結果是,整天我沒有看到一架軍車,一個軍人。(註:晚上回港後在Facebook群組收到消息,指政府與軍方於晚上到我們所工作的地方清理。)

我想從兩個觀察談這次解放軍參與救災。

首先是衣著,這其實是我從澳門警察身上得到得啟示。在離開的途中,看到一群身穿白色短T恤,腰纏裝備,長褲警靴的警察在從容地清理。他們整身裝束兼顧輕便、散熱、裝備、靈活,完全是為了地這惡劣環境工作而配備;至於有幾名士兵中暑不適的解放軍,在不少新聞圖片中看到也是穿著深色、長袖、看起來應該不薄的軍服,也沒有配戴口罩。

其次是分工。

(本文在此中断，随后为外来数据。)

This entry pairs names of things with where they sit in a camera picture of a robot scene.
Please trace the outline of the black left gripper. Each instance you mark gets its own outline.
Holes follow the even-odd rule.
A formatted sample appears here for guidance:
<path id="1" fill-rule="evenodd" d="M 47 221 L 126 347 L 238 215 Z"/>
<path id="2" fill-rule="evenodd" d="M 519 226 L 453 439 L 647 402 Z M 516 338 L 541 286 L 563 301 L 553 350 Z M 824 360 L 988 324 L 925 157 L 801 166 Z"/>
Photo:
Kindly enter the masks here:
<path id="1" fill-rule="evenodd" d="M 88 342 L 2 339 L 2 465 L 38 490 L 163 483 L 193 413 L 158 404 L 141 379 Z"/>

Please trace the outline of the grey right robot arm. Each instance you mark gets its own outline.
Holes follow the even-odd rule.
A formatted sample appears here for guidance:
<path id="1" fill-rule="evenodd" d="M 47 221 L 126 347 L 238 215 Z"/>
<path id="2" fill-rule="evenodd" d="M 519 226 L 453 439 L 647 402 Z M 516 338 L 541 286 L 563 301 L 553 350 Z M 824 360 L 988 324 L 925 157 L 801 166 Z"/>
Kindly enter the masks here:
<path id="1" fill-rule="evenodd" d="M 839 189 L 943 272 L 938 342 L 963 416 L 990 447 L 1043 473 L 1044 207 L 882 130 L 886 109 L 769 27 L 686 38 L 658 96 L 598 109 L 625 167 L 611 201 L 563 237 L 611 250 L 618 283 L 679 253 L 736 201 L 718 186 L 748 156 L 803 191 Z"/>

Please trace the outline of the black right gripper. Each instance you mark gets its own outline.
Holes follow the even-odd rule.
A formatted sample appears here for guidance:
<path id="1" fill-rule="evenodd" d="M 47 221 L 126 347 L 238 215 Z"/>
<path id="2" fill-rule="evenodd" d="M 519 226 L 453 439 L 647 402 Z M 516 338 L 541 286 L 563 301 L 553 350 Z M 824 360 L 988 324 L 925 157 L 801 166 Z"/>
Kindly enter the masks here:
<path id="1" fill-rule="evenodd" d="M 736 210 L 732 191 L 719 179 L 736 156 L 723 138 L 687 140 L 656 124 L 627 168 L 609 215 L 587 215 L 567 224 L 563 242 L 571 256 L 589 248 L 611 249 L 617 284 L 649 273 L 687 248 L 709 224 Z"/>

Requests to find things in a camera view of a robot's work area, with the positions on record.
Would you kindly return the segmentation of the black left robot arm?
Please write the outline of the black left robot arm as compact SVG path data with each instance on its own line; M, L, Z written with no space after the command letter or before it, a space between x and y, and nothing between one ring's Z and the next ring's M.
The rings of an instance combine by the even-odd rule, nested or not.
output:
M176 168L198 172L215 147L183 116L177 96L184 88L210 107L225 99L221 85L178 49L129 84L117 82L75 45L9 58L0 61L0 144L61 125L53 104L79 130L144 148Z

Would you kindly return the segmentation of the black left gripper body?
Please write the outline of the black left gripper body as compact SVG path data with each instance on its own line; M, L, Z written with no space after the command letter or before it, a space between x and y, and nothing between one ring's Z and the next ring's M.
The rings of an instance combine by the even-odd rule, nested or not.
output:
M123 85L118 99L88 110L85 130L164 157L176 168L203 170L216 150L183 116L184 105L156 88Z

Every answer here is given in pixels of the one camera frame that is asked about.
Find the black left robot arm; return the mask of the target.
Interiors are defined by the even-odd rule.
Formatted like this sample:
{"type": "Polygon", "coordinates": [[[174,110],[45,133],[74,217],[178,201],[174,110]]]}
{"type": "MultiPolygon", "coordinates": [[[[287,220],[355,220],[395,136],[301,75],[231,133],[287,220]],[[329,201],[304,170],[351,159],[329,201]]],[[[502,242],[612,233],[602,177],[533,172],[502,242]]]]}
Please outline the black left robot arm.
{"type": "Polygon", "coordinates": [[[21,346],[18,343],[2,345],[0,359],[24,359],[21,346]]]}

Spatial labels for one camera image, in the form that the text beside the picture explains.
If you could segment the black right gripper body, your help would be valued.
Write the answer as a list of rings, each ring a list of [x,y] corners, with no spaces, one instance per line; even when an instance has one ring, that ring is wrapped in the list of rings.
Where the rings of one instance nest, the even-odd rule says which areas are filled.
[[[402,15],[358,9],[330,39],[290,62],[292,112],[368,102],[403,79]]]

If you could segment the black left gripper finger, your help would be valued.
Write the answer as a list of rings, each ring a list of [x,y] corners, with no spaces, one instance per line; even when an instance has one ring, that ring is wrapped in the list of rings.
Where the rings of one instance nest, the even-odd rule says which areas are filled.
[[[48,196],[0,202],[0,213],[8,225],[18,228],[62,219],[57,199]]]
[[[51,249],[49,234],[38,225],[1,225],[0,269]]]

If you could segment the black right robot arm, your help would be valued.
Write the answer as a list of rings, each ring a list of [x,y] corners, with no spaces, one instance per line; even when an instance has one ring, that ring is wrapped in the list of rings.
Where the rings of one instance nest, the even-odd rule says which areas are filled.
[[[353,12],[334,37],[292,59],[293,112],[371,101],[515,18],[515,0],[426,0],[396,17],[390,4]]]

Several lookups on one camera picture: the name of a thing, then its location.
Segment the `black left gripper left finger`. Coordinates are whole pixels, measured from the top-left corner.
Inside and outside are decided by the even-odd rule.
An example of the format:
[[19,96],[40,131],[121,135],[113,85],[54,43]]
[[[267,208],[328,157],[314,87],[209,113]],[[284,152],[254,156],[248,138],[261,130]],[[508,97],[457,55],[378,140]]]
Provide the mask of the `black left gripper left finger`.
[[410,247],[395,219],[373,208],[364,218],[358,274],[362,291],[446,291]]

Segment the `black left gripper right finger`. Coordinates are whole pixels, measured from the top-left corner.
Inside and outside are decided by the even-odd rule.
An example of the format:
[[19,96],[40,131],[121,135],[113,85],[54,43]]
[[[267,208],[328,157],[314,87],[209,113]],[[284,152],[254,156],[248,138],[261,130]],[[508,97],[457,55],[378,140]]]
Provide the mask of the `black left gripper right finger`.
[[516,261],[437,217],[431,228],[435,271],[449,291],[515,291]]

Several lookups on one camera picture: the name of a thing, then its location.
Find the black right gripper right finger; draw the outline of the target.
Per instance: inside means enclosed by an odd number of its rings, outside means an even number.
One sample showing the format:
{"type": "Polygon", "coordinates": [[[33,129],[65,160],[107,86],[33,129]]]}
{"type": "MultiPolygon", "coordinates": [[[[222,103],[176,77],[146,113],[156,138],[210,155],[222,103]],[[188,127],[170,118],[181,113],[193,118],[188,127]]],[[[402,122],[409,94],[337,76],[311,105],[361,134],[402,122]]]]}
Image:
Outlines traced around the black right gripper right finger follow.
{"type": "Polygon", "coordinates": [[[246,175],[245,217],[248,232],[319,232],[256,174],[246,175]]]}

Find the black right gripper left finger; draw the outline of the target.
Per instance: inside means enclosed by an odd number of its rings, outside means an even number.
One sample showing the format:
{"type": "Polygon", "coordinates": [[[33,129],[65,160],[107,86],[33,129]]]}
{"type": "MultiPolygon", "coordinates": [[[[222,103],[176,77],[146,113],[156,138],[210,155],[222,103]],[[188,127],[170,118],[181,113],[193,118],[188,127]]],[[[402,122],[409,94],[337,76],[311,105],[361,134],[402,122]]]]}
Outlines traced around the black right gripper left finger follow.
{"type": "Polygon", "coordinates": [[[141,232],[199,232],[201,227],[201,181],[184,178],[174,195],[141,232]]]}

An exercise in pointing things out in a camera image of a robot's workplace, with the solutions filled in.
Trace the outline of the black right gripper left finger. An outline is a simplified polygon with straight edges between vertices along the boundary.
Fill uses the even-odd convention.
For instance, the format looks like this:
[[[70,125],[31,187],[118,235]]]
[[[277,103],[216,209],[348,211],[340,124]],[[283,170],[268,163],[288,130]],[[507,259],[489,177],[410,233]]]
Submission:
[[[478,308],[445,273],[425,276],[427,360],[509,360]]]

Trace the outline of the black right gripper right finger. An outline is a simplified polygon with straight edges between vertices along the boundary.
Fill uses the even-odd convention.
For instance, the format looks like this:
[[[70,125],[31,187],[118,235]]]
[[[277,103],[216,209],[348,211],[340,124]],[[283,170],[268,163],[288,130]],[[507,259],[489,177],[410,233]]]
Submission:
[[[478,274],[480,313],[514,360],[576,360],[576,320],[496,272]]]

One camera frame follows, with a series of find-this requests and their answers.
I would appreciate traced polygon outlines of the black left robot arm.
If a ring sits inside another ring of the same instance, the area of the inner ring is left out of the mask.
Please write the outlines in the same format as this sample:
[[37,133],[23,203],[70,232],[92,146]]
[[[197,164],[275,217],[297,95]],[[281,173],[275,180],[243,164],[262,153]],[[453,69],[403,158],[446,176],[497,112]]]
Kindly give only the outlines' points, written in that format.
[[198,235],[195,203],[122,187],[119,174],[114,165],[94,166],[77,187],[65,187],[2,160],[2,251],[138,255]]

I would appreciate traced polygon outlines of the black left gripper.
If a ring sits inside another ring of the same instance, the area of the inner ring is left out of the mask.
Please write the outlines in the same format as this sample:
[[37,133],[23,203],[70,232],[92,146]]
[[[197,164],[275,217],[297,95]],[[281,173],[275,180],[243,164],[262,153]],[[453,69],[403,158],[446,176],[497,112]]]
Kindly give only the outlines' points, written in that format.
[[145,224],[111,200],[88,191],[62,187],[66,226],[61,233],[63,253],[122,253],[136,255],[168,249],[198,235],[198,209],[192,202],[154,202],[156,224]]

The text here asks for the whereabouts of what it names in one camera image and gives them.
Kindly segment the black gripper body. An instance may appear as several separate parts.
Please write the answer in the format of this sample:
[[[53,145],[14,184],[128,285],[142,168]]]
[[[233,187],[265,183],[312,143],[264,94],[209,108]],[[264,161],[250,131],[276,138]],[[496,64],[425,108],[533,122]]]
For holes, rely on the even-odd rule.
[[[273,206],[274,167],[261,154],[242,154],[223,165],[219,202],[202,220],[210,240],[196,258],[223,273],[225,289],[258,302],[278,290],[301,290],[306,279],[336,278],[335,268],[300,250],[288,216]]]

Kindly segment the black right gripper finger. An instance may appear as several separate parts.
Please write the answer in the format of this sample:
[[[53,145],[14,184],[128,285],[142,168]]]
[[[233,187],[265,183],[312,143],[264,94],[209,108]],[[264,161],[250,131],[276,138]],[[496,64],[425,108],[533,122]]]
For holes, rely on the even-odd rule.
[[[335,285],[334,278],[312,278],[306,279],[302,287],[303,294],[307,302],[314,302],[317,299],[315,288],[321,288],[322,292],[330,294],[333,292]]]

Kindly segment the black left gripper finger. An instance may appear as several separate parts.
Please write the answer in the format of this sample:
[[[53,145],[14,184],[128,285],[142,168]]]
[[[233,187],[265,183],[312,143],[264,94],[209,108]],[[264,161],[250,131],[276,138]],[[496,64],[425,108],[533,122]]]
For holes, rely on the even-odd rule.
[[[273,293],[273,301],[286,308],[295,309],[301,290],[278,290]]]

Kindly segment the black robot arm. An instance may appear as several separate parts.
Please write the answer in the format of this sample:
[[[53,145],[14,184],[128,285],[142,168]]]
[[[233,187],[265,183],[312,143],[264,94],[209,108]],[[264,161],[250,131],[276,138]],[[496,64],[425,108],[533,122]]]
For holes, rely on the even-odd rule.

就算不合作,分工也是人類文明中重要的一環。例如角球防守時,叫美斯留在中圈等待反擊,總比著他回禁區防守伊巴謙莫域更合理。我想值得思考的問題是:『有甚麼是軍隊做到而平民不能的?』我在整天工作及義工群組中最切身的感受是:我們很缺車。就是要把垃圾夾起(夾起已是奢求,有車已很好了),再由每個大路口計到焚化爐的車;另一方面,也是將義工及物資運到不同地方的車。

市民可以做的,就只有執垃圾打包、派物資。我們無法處理水浸的車場、損壞的發電機、倒塌的大樹、碎裂的玻璃。

記錄兩位於澳門「大台」新聞受訪的市民,關於解放軍協助救災的看法。

市民一:「好有效率...他們愛澳,我們要愛國!」

市民二:「最好叫解放軍揸槍守住d垃圾,唔好比人再扔出來!」

無論如何,不論因由,這一千個不是澳門居民的人也曾經為這地方付出,這至少也是個事實。

但同時,不知道澳門民署、社工局、警察、消防等一眾前線公務員,會否得到較少掌聲,較多埋怨?

後記

我回想為何我會參與這個「義工一邊清,居民一邊扔」的行動?在香港的文化中這大概應該被稱為「膠」。網上的評論和意見不少也很有道理,而我也覺得「到現場落手做」跟「只出口說評論」完全不是矛盾對立。澳門政府的確有很多要追究、問責、改善,而澳門一部份居民的公民意識也要大大提升,否則像其他國家千百年來對抗水災也是出「人肉沙包」,問題永不得到解決,也無法確保不會再有人犧牲。

整個救災系統的組織統籌及溝通不善,亦反映於較後時間,不少義工群組都表達人手和資源錯配。

出發前,我只是心中著緊和擔心,在我們得出「應該給魚還是給魚杆?」的結論後,需要幫助的人可能已經餓死了。

記得傢俬店與民署職員的事嗎?大概一小時後,他們真的握手言和,互相協調了下一輛車的時間。網上的義工群組繼續不斷的互通消息,提出需求,很快便有人回應,街上的義工亦繼續極專心地清理。我帶著滿身垃圾的酸腐味,跳進了一個黑色膠袋,好不容易截了輛肯載我的的士,直奔氹仔焚化爐....當然只是幻覺和整天沉重氣氛下的一「爛Gag」。我們下午轉了幾個不同的地點工作後,便舒適的坐船回香港。我們只是「不知是否有用」地清理了大半天,棄置了整套舊衣物,但仍在水深火熱中的澳門人、義工、累到講不出聲的前線人員,幾小時後又將要面臨下一個颱風威脅。